Required action: From the records below, please repeat exactly the line that has "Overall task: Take", the line that has "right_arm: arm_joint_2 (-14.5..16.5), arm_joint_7", and every line between them, and nothing else.

Collected data entries:
######
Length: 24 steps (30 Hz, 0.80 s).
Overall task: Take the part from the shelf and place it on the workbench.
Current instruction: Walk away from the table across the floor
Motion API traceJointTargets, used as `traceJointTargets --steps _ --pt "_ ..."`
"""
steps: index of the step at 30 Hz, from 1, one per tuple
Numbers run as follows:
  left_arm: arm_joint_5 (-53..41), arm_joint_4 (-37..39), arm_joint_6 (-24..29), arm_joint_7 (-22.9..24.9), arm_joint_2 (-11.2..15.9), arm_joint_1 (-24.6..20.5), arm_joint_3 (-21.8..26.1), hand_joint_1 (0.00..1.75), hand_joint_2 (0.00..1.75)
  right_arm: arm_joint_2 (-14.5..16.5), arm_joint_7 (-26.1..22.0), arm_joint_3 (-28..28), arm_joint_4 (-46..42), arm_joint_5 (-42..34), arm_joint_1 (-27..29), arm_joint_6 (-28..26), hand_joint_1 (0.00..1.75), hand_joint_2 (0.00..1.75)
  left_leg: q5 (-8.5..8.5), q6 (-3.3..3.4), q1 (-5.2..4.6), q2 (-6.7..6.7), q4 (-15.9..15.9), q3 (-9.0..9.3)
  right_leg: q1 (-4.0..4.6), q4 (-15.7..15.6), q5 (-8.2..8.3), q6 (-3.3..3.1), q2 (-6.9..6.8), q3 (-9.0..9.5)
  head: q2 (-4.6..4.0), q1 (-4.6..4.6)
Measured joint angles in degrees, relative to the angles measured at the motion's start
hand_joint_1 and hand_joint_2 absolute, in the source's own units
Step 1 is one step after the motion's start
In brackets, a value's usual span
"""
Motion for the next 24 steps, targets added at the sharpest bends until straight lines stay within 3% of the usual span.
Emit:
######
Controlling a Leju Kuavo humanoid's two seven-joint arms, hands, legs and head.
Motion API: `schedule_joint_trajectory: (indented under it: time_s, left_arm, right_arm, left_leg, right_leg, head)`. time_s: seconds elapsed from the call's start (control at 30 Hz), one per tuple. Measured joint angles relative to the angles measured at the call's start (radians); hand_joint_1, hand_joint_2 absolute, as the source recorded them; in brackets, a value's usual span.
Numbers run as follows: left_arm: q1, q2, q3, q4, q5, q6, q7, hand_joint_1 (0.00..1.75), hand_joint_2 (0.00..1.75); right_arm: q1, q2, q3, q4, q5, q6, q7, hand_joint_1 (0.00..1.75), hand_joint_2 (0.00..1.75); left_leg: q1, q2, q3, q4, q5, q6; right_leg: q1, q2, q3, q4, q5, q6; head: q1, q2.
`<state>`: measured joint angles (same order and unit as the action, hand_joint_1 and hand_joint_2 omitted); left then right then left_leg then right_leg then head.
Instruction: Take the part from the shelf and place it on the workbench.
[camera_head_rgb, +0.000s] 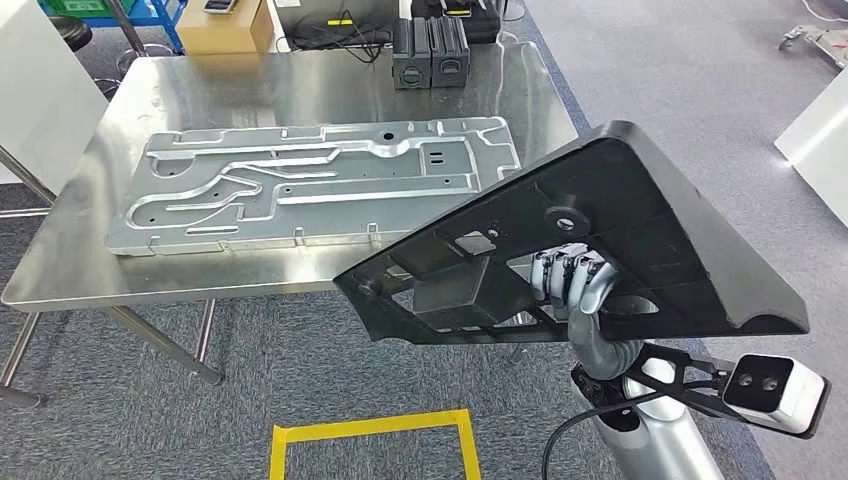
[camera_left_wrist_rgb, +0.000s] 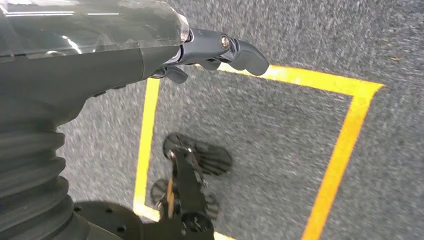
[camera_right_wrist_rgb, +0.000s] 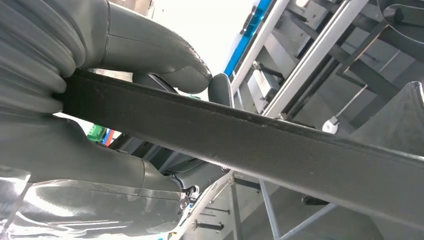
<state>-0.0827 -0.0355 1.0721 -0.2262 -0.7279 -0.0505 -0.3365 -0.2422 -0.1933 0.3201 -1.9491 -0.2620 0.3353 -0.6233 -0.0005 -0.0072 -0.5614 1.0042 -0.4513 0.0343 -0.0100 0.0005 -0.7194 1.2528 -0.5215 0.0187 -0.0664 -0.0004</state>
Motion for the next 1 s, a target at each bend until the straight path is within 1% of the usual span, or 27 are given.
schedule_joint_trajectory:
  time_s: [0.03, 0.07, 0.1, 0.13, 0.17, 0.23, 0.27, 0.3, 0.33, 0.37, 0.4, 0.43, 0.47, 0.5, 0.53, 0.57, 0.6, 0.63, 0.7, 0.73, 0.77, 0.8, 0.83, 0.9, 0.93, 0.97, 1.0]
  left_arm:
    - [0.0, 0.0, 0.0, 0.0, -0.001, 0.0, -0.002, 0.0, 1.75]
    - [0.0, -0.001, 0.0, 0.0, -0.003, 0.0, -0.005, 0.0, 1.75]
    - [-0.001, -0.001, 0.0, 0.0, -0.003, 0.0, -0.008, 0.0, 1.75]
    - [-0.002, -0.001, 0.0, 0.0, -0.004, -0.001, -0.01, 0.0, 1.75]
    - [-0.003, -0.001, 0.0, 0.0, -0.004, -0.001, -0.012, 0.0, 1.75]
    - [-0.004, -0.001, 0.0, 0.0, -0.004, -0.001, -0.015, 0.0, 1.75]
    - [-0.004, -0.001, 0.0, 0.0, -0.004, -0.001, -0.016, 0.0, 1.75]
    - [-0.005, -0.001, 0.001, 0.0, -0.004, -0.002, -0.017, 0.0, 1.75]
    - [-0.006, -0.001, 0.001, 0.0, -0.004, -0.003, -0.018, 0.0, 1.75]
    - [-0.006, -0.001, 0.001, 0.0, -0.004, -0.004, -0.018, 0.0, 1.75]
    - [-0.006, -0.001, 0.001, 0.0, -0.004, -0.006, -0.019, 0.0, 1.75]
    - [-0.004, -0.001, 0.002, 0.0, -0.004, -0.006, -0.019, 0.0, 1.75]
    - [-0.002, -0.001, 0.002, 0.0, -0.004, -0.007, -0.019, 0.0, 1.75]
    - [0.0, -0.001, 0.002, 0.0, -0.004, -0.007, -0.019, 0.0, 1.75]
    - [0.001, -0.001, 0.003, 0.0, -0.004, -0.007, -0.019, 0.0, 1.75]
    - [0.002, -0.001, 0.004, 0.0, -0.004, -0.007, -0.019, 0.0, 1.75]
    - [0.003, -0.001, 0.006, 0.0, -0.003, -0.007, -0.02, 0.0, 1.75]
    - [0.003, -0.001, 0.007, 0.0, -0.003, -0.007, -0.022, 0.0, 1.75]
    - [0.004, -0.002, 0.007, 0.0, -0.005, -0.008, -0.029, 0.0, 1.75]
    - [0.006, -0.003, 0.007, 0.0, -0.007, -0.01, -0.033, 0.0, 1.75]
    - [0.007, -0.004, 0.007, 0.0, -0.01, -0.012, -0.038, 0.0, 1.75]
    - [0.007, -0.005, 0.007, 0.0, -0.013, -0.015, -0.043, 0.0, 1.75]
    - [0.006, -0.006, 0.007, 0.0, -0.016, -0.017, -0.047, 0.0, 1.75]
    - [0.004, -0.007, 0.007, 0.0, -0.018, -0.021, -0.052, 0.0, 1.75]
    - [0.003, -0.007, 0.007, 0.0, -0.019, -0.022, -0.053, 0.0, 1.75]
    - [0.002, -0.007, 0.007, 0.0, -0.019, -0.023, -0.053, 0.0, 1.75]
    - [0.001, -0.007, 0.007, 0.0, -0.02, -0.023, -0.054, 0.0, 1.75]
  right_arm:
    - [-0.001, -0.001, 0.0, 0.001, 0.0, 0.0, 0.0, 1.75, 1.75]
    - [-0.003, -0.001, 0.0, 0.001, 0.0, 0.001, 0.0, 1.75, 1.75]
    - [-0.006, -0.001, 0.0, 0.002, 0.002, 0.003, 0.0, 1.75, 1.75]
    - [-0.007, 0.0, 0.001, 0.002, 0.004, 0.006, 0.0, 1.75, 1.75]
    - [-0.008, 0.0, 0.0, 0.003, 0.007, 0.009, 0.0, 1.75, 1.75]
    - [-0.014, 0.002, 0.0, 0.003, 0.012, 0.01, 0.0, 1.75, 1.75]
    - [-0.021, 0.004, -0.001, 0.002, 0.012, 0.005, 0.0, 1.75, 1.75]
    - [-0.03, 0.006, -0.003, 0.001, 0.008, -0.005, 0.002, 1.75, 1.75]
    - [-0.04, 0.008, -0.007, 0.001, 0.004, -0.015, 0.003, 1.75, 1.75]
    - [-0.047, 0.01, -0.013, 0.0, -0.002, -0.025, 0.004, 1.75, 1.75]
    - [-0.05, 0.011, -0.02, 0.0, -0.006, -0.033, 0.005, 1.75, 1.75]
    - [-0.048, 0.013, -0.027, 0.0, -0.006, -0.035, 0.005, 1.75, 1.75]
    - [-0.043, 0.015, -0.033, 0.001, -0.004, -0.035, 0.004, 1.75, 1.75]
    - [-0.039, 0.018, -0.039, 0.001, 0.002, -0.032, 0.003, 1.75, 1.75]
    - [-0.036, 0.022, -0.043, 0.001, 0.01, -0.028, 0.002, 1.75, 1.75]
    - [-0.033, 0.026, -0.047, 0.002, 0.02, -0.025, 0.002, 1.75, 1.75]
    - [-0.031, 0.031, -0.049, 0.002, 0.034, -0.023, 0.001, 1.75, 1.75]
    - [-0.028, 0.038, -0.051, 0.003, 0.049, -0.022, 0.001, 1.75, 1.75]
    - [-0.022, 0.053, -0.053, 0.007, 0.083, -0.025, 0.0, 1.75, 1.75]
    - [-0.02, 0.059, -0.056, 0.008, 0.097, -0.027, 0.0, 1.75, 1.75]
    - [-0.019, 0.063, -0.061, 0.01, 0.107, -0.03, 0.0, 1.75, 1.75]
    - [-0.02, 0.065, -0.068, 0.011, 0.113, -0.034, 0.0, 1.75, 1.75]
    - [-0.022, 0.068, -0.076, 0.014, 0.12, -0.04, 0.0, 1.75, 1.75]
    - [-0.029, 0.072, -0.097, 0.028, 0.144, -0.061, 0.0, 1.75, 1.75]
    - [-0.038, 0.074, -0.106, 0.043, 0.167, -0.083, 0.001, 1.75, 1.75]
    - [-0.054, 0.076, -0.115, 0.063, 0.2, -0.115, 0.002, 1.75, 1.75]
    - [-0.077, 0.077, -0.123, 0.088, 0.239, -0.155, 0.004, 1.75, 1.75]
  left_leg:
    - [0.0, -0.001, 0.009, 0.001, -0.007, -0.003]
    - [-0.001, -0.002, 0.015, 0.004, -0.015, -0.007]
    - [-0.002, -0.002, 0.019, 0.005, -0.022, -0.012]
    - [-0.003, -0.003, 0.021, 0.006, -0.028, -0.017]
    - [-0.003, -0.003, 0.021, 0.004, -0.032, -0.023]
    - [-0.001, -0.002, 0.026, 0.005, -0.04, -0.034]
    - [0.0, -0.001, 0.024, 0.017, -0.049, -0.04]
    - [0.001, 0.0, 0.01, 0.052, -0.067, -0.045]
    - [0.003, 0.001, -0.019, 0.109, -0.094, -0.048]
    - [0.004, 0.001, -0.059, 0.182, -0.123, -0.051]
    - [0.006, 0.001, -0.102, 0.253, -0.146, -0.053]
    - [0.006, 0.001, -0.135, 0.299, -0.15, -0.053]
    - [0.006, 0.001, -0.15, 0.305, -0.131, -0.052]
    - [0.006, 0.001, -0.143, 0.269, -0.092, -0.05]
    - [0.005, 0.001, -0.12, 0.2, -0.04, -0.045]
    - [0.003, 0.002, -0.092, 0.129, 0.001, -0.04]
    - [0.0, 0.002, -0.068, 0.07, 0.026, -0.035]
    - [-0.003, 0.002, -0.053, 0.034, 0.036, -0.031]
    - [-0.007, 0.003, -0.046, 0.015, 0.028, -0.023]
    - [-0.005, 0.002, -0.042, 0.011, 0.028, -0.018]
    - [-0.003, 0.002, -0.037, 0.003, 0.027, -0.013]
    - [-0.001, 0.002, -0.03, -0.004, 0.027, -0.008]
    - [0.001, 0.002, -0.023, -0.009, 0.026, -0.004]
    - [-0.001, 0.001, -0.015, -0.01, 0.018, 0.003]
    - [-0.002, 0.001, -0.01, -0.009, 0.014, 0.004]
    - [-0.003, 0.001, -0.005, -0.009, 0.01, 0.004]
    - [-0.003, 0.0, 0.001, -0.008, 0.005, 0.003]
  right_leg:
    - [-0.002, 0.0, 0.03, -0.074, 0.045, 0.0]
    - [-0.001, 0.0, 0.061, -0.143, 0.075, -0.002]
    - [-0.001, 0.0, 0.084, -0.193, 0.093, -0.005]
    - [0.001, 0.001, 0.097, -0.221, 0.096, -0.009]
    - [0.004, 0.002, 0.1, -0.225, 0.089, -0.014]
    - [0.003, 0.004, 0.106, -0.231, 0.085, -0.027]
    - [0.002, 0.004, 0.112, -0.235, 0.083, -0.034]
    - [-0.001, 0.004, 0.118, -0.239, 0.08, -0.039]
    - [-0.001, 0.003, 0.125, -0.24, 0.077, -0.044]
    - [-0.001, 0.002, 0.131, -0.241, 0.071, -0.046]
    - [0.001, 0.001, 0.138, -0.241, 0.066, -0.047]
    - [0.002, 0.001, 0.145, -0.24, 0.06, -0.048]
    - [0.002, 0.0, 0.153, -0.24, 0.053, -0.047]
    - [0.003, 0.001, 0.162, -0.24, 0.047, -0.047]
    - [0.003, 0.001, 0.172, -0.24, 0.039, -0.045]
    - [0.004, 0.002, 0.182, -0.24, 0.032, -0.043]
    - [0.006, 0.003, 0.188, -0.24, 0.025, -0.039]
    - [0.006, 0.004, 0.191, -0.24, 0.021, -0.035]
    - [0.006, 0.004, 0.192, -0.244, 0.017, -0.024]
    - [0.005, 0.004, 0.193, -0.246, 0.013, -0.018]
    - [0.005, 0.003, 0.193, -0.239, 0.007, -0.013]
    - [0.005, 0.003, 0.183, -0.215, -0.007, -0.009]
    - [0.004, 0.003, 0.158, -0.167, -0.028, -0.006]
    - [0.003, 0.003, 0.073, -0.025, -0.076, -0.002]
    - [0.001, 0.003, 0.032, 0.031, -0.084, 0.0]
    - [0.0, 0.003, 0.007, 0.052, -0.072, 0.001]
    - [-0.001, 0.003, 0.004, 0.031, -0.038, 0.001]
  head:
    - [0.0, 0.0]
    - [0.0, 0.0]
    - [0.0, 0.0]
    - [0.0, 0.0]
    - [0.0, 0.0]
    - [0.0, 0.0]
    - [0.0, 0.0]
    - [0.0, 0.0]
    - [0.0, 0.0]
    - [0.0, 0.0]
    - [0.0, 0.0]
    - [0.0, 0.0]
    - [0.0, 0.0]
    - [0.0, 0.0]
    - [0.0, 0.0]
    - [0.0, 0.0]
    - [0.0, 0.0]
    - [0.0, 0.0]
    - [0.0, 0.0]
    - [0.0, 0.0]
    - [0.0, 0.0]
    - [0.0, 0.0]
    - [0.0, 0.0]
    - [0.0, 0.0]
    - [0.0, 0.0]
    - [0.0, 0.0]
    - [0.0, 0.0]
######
Expected answer:
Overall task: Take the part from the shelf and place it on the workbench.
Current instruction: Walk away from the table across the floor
Motion API traceJointTargets, used as `traceJointTargets --steps _ --pt "_ ..."`
"""
steps: index of the step at 30 Hz, from 1, one per tuple
Numbers run as follows:
  left_arm: arm_joint_5 (-53..41), arm_joint_4 (-37..39), arm_joint_6 (-24..29), arm_joint_7 (-22.9..24.9), arm_joint_2 (-11.2..15.9), arm_joint_1 (-24.6..20.5), arm_joint_3 (-21.8..26.1), hand_joint_1 (0.00..1.75), hand_joint_2 (0.00..1.75)
  right_arm: arm_joint_2 (-14.5..16.5), arm_joint_7 (-26.1..22.0), arm_joint_3 (-28..28), arm_joint_4 (-46..42), arm_joint_5 (-42..34), arm_joint_1 (-27..29), arm_joint_6 (-28..26), hand_joint_1 (0.00..1.75), hand_joint_2 (0.00..1.75)

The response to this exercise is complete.